Palestinian-Israeli Tensions Rise During Ramadan

The Dome of the Rock Shrine at the Al-Aqsa Compound || Source: AP News

Ramadan saw an increase in Palestinian-Israeli tension as Israeli security forces conducted raids on Jerusalem’s Al-Aqsa Mosque and fighting in Palestinian territories escalated. This comes as a repeat of last year, when Israeli authorities expelled Palestinian families from their homes in the Sheikh Jarrah neighborhood of East Jerusalem. In 2021, the expulsions were accompanied by an 11-day air assault by Israel on Gaza, which was, ostensibly, the country’s response to rockets fired by the militant group Hamas.

 

Fighting in Jenin

In 2022, on the other hand, Jerusalem-based analyst Mazen Jaabari tells Al-Jazeera, “The escalation may come from different places, including but not necessarily from Jerusalem.” In addition to the Israeli raids of Al-Aqsa, late March and April brought an unprecedented rise in Palestinian attacks in Israel, which killed 14 people as of April 14.  36 Palestinians had been killed by Israeli forces since January, as of April 14.

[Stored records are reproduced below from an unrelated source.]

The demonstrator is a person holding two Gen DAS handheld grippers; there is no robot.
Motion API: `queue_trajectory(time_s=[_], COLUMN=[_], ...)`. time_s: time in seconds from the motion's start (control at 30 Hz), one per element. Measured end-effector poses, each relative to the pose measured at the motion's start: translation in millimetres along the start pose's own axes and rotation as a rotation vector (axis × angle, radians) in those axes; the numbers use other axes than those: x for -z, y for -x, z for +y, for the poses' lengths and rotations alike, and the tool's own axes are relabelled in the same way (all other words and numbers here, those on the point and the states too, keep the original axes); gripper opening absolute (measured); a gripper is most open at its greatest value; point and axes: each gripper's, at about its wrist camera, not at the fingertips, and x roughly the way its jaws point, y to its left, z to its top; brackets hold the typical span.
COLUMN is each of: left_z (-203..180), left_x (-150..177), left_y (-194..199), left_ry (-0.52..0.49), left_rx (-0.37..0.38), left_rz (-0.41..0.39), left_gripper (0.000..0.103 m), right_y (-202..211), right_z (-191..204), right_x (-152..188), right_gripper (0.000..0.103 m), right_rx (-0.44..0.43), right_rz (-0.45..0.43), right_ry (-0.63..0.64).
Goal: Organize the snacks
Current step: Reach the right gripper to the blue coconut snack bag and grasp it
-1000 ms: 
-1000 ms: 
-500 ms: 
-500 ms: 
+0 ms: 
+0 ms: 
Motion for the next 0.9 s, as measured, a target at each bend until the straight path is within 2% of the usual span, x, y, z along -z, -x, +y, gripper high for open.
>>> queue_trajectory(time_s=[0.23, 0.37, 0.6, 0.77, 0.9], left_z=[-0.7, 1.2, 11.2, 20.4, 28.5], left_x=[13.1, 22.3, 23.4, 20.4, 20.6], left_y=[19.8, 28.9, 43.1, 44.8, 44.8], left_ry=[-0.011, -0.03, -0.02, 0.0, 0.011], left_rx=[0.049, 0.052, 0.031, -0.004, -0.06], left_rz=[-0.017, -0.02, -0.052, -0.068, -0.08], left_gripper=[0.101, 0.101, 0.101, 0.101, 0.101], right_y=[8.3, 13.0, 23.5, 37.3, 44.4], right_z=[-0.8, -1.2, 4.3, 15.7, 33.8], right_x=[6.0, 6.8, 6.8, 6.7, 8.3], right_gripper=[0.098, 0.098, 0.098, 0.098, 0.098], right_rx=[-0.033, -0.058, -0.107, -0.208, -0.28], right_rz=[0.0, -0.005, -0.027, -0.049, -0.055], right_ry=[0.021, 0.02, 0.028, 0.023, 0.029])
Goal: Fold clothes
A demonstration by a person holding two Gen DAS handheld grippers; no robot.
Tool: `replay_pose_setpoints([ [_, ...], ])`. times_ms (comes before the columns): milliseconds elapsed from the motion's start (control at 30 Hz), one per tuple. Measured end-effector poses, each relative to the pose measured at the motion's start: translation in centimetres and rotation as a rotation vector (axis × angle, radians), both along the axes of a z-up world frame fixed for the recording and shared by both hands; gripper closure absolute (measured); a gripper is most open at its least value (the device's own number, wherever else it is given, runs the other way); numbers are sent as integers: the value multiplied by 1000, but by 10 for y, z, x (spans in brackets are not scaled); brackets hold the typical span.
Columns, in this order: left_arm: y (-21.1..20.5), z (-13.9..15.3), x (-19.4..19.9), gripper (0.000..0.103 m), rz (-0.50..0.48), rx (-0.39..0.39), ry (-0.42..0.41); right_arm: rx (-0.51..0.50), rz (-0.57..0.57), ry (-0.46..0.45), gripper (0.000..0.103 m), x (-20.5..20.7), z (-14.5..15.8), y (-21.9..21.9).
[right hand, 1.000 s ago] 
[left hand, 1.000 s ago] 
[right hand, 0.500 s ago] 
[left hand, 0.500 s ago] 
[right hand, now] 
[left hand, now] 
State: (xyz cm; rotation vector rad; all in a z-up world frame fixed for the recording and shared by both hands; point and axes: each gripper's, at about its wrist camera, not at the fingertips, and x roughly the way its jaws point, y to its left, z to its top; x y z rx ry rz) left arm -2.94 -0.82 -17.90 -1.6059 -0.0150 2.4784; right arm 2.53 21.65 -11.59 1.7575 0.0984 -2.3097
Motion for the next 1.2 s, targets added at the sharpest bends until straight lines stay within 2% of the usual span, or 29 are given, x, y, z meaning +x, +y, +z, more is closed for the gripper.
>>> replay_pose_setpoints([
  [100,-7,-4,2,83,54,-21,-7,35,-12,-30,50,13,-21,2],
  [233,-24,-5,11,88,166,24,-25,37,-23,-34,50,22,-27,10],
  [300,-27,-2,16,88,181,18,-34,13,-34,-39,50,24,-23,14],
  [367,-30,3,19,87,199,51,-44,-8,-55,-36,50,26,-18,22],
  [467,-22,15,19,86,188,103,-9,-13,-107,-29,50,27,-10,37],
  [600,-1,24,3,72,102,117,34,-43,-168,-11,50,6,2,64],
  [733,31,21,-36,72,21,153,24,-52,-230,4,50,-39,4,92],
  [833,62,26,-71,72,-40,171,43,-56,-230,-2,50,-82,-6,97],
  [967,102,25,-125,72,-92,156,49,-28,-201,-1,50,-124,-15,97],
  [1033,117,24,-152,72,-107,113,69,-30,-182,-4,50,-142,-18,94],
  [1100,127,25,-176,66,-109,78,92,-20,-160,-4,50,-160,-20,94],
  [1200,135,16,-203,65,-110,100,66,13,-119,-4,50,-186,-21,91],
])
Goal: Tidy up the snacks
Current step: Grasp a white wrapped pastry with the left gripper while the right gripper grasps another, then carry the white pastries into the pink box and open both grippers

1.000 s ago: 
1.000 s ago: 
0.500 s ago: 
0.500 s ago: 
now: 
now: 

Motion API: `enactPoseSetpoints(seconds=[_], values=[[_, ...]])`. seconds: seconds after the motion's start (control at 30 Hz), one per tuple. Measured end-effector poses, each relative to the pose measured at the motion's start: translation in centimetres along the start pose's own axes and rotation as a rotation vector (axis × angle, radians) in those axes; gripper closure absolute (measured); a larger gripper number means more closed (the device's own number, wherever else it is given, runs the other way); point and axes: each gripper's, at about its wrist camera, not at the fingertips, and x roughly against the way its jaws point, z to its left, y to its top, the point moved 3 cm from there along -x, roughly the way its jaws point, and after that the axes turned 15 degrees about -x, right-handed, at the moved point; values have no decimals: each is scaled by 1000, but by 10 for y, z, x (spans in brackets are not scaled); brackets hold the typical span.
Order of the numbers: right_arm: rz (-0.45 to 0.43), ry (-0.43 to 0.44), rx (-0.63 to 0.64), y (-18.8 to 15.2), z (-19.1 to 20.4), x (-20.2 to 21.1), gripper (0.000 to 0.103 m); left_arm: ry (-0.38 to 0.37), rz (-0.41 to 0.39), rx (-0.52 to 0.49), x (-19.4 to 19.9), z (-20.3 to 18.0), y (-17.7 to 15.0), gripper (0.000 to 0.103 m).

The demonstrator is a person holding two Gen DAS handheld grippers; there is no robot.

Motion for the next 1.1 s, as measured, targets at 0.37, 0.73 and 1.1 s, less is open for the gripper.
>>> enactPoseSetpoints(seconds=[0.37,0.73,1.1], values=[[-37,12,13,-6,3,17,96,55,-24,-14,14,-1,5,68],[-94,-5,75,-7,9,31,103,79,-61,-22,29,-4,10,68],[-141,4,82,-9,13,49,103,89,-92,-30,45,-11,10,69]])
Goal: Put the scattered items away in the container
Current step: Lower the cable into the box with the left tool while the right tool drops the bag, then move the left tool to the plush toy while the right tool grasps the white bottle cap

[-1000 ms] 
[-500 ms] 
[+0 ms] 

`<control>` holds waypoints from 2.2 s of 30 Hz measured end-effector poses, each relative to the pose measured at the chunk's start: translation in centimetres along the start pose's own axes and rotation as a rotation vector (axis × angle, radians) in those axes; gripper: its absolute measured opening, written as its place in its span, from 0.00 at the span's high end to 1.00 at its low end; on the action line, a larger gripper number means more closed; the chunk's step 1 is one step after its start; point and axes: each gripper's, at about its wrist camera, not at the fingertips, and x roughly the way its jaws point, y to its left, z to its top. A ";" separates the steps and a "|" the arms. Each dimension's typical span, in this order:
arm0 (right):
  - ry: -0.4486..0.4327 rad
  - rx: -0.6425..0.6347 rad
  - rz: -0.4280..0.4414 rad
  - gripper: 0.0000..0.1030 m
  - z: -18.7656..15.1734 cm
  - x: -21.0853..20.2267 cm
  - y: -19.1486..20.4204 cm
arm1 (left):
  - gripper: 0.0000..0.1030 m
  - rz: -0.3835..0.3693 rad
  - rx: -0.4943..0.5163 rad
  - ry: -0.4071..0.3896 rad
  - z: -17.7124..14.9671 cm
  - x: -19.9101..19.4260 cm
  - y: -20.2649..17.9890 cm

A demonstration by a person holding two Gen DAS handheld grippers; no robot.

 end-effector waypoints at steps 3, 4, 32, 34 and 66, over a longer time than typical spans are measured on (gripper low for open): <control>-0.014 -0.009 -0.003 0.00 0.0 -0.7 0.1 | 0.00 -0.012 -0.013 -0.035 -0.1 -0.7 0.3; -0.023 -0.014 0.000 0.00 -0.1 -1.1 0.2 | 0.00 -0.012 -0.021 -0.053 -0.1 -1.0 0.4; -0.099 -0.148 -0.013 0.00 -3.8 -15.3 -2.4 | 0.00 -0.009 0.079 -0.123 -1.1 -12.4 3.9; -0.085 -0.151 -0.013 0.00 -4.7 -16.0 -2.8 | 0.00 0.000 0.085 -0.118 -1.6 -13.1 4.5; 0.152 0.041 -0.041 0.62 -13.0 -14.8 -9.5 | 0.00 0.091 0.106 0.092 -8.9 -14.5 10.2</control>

Many of the Israeli killings have taken place in the occupied West Bank town of Jenin. As Israeli forces conduct raids, arrests, and assassinations, Jenin has experienced a spike in armed Palestinian-Israeli confrontations. The renewed violence has stoked fears of an Israeli invasion of Jenin’s refugee camp, which houses wings of the Fatah faction of the Palestinian Liberation Organization and of the extremist Palestinian Islamic Jihad (PIJ) movement: According to a PIJ spokesman, “Continued aggression on the Jenin camp will lead events to an open and full confrontation soon.”

In response to the escalation at Jenin and Al-Aqsa Mosque, Hamas, the governing authority of the Gaza Strip, mobilized to defend Palestinian territories from Israeli advances.

 

Control at Al-Aqsa Mosque

Al-Aqsa lies in Jerusalem’s Old City alongside Jewish and Christian holy places, such as the Western Wall and the Church of the Holy Sepulchre. Following the UN’s 1948 partition of historic Palestine, these sites are under Muslim, Jewish, and Christian jurisdiction, respectively, though as of 1967, Israel has annexed the broader Old City.

Al-Aqsa is a part of the Haram al-Sharif, or Temple Mount, of East Jerusalem, which is administered by the Jerusalem Islamic Waqf, a Muslim religious organization overseen by the Jordanian government. Israel permitted the waqf to retain authority following its annexation of the rest of East Jerusalem.

As Palestinian-Israeli borders are crossed, Al-Aqsa has become the historically charged nexus of Israel’s push for control and the Palestinian’s struggle to maintain it. While Jordan and the waqf designated Al-Aqsa a place for Muslim prayer only, the Israeli government and a group of Orthodox rabbis exercise control over the holiest site in Judaism, the West Wall; but there is Israeli resistance against Muslim control of Al-Aqsa. Some of this resistance is civilian. For example, the Jewish group Returning to the Mount hopes to eventually secure “full Jewish sovereignty over the Temple Mount” and so encourages members to pretend to be Muslim in order to pray at Al-Aqsa.

On May 4th, however, Israeli state forces stormed the mosque, injuring at least sixteen Palestinians and arresting dozens. Further, though incursions had halted during the last days of Ramadan, upwards of 600 Israeli settlers, or Israelis who occupy officially Palestinian land, entered the mosque compound with Israeli police protection.

Thursday, Hamas said via statement that such incursions are “a direct provocation, threatening a comprehensive explosion, for which the occupation government bears full responsibility.”

The fighting at Al-Aqsa comes as Israel prepares to celebrate 74 years of statehood on May 15. The same day, Palestinians will remember the Nakba, or “catastrophe,” when 750,000 Palestinians were forced from their home in historic Palestine.